DOI: 10.1128/jcm.00085-26 ISSN: 0095-1137

Comparison of blood culture contamination rates with standard practice versus two blood diversion devices at a single institution

Casey Vieni, Michele Legried, Jill Mainella, Kelly Bute, Linda Backus, Priya Sampathkumar, Audrey N. Schuetz, Robin Patel, Brad S. Karon

ABSTRACT

Blood culture contamination can lead to false-positive blood culture results, potentially contributing to increased costs and unneeded antibiotic utilization. Initial specimen diversion devices (ISDD) have been proposed to reduce blood culture contamination rates. A single-center, observational study conducted at Mayo Clinic Rochester compared blood culture contamination rates using Steripath or Kurin ISDDs versus standard blood culture collection protocols. Over 255 phlebotomists were trained in the use of the ISDDs, with 31,215 blood cultures, 410 of which were contaminated, collected from adults in the emergency department and inpatient wards.
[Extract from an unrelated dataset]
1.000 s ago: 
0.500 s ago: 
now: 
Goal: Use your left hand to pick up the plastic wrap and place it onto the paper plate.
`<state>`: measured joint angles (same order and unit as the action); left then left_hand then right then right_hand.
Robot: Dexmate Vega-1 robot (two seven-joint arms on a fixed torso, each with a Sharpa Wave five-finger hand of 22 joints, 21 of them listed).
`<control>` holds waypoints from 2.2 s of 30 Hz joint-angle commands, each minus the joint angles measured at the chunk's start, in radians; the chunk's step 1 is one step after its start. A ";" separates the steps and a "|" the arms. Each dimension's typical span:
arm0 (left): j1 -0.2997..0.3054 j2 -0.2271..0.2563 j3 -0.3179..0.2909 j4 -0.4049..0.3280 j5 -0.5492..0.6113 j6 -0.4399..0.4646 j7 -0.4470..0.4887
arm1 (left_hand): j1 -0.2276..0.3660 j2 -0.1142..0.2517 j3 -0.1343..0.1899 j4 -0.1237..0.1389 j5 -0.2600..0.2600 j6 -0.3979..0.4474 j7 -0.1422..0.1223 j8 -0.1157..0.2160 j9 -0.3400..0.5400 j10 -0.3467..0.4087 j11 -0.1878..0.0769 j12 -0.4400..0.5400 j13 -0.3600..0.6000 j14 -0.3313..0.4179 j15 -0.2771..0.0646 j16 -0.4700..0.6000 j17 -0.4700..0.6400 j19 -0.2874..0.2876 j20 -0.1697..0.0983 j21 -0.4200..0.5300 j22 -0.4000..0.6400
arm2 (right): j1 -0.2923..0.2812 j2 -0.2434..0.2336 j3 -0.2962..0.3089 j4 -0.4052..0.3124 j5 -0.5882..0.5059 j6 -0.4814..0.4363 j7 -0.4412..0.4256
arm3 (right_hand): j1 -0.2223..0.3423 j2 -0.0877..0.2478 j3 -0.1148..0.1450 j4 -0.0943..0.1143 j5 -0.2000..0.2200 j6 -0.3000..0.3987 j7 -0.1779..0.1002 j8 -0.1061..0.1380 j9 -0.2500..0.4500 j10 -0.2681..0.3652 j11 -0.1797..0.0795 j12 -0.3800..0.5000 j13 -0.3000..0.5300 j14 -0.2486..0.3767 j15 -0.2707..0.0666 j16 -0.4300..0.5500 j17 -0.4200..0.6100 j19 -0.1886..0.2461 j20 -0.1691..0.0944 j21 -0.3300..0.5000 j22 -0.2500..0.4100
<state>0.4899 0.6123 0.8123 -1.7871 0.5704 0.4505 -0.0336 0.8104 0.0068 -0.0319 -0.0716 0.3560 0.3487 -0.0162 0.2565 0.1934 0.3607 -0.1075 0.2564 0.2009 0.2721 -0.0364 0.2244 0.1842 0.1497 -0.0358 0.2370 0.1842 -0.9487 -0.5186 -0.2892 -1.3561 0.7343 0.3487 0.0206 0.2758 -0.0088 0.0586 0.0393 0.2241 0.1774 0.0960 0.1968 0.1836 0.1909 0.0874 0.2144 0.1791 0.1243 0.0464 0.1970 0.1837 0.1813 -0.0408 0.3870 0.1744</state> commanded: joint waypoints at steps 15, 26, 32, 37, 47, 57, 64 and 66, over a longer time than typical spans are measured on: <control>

Baseline contamination rates were 1.29%–2.53% with standard collection methods. The Steripath ISDD with direct-to-media inoculation of blood culture bottles (Steripath-DTM) reduced blood culture contamination compared to standard practice (0.34% vs. 1.43%, respectively, P < 0.001). Follow-up studies with the alternative Steripath configuration with an integrated syringe (Steripath-syringe), and then the Kurin ISDD with syringe collection (Kurin-syringe), did not meet the primary endpoint of <0.5% contamination (Steripath-syringe: 1.28%; Kurin-syringe: 1.76%). All three ISDD configurations failed to meet our goal of >75% utilization, with an average measured utilization of 26% for the Steripath-DTM, 26.4% for the Steripath ISDD (combined DTM and syringe) in a follow-up study, and 41.5% in the Kurin study. Additionally, a survey of phlebotomists revealed low staff satisfaction with both Steripath ISDD configurations. Staff reported multiple ergonomic barriers limiting the Steripath ISDD’s utility, which precluded implementation of the Steripath-DTM in routine clinical practice.

IMPORTANCE

We conducted a very large, real-world study of two blood diversion devices to determine whether either would meet goals for reduced blood culture contamination and a high rate of utilization by phlebotomists.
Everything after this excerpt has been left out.